The main formation of Desgo's army was still intact and unmoving, unable to see or perhaps understand what was happening to the stolofs' attack. What was happening to that attack was quite simply a massacre. Two-thirds of the warriors and stolofs were already dead or dying. The rest were too paralyzed by fear or surprise or sleeping water to make any effort to flee or defend themselves. It was only a matter of time before they also died.

It was also only a matter of time before Lord Desgo and his commanders recovered from the shock of seeing their stolofs and several thousand of their best warriors massacred before their eyes. That was why speed was so vital for Blade's tactics. He had to deliver his second and finishing stroke to Desgo's army before the enemy recovered enough to realize what was about to happen to them.

Blade turned and sprinted back toward the rear, angling toward the left of his own army. King Embor could and would do all that was necessary to push the main battle. It was time for him and Neena to lead their own attack.

Blade slowed down as he approached the mass of civilians. He didn't want to be seen running by people who might not clearly understand why he was doing so. That was the way panics and routs got started and victorious armies could disintegrate in the moment of victory.

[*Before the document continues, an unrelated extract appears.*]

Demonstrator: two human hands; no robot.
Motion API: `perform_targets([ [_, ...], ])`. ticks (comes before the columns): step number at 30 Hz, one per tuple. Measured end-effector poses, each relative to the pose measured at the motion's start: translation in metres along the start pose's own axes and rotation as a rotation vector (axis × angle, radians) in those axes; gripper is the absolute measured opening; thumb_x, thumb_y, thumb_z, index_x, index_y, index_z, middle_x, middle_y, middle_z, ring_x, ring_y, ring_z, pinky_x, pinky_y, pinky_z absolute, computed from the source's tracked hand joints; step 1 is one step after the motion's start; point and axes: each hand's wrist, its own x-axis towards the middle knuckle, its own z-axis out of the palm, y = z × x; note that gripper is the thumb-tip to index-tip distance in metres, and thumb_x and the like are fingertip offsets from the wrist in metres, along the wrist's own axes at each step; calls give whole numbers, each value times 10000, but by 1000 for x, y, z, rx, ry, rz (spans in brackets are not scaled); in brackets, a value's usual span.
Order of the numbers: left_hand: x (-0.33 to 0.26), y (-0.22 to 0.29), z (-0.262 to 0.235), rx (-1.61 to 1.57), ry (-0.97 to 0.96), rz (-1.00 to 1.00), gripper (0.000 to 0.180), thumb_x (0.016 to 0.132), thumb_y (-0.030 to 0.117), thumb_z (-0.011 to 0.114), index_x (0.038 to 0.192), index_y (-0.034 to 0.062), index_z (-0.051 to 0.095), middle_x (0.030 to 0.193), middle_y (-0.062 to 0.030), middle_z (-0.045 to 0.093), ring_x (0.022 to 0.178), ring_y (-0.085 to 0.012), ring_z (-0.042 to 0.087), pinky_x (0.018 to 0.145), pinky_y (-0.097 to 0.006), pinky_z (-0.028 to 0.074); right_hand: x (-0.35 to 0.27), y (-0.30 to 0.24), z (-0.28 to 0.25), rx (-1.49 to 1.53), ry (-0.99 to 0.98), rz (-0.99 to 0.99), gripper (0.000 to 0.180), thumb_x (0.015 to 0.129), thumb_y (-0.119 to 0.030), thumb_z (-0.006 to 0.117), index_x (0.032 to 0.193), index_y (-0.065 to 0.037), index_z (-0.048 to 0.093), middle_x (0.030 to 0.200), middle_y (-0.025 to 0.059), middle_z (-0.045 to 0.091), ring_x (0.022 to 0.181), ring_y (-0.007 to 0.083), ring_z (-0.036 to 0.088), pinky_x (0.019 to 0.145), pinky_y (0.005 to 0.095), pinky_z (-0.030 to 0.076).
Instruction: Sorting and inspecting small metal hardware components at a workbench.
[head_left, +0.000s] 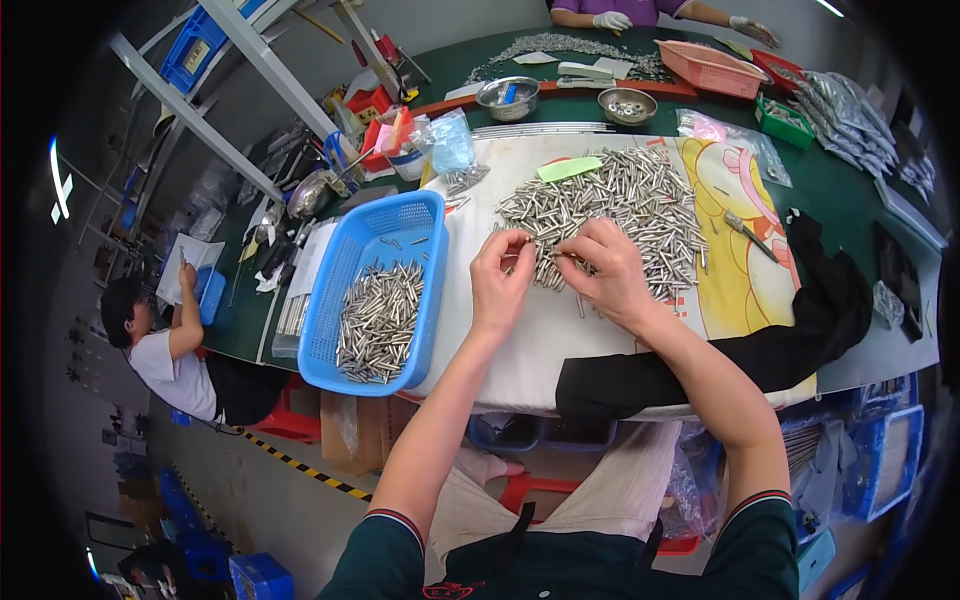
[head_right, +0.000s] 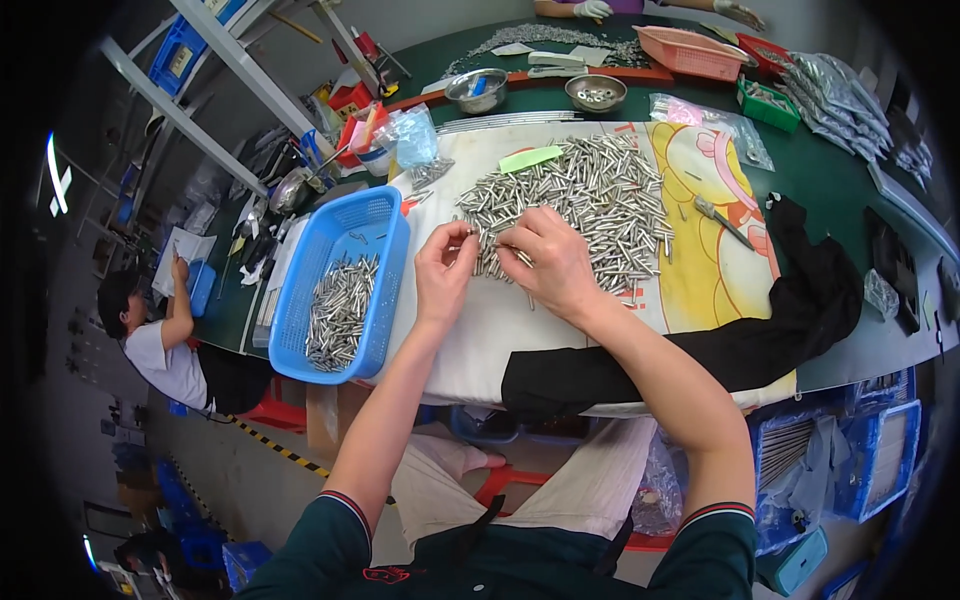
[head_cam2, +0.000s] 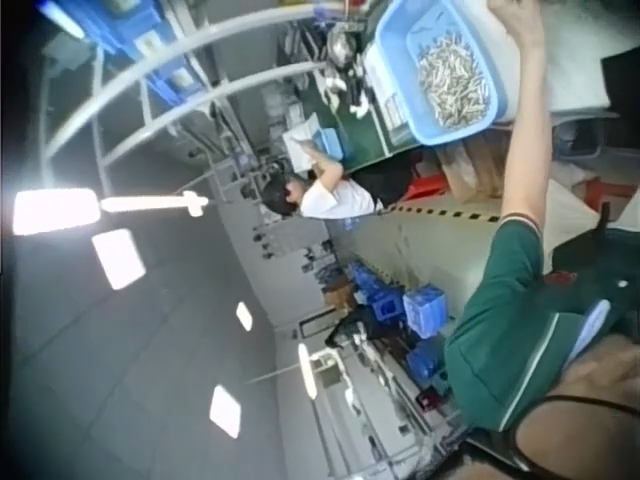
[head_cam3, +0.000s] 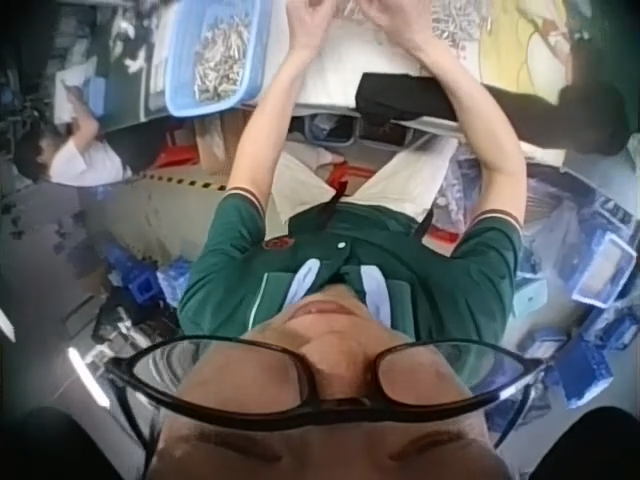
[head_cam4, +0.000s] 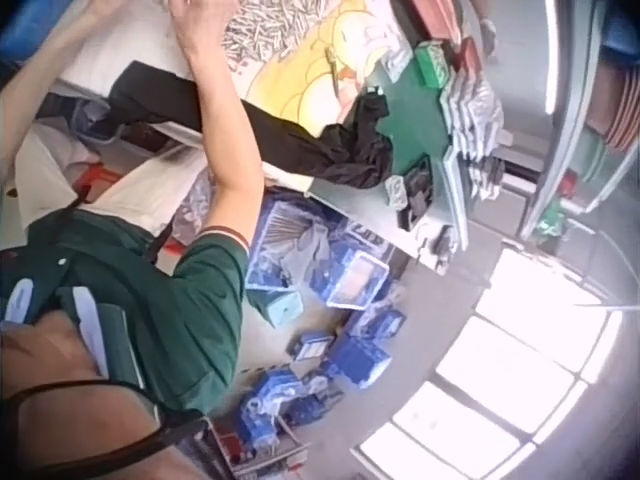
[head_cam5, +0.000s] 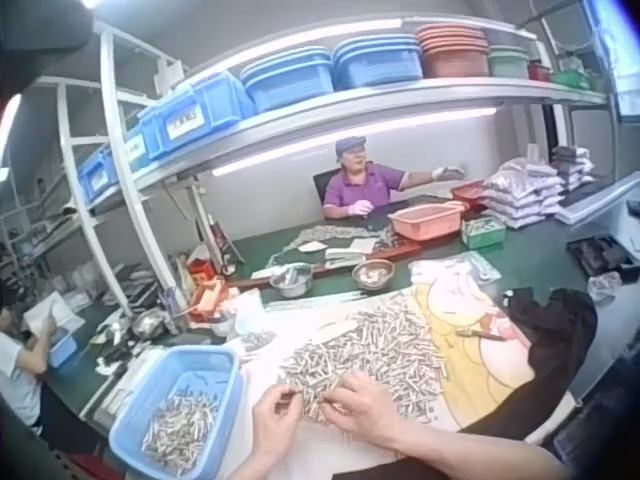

Blade trotted through the civilians, ignoring the cheers and the hands reaching out to touch him, and reached the meytans. Neena was already in the saddle. He swung himself up onto the back of his meytan and thrust his feet firmly into the stirrups.

Lord Desgo felt sweat trickling under his helmet. The sun had just cleared the treetops to the east and was only beginning to thin out the mist over the battlefield. Desgo's sweat was the cold sweat of a man who has just seen his army's main striking force destroyed in ten minutes. Desgo found it hard to keep his hands from shaking as he held the reins of his meytan or his voice from shaking as he gave his orders.

It was hard to see exactly what Draad's army was doing, what with the mist and the slaughter of the stolofs that was still going on. It looked as if they were extending their line, perhaps trying to push their flanks out beyond his. That made no sense to Desgo. They couldn't get anything out of that maneuver, not without twice as many men as they had. Still, flank attacks were sometimes possible. It would be well to extend his own line to match Draad's, even though it would make the line thinner than he liked. Yet that was certainly the least dangerous course of action. There was nothing Draad could do to break through his line that wouldn't give him plenty of warning.

The uproar to Blade's right faded as the last of the stolofs died and the last of the enemy warriors either died or fled back to their own lines. Barely a hundred of them made it.

Desgo's first attack had been not only defeated but destroyed. Half the danger to Draad had died with the stolofs. Perhaps the sensible thing to do now was to disengage, hoping that Desgo would take his army back through the Pass of Kitos, its tail between its legs. Further fighting could turn Trawn's defeat into a rout. It would also involve gambling Draad's whole army. That meant eight thousand warriors plus all the civilians who'd done their work so well today but who would certainly be doomed if the battle turned violently and suddenly against Draad.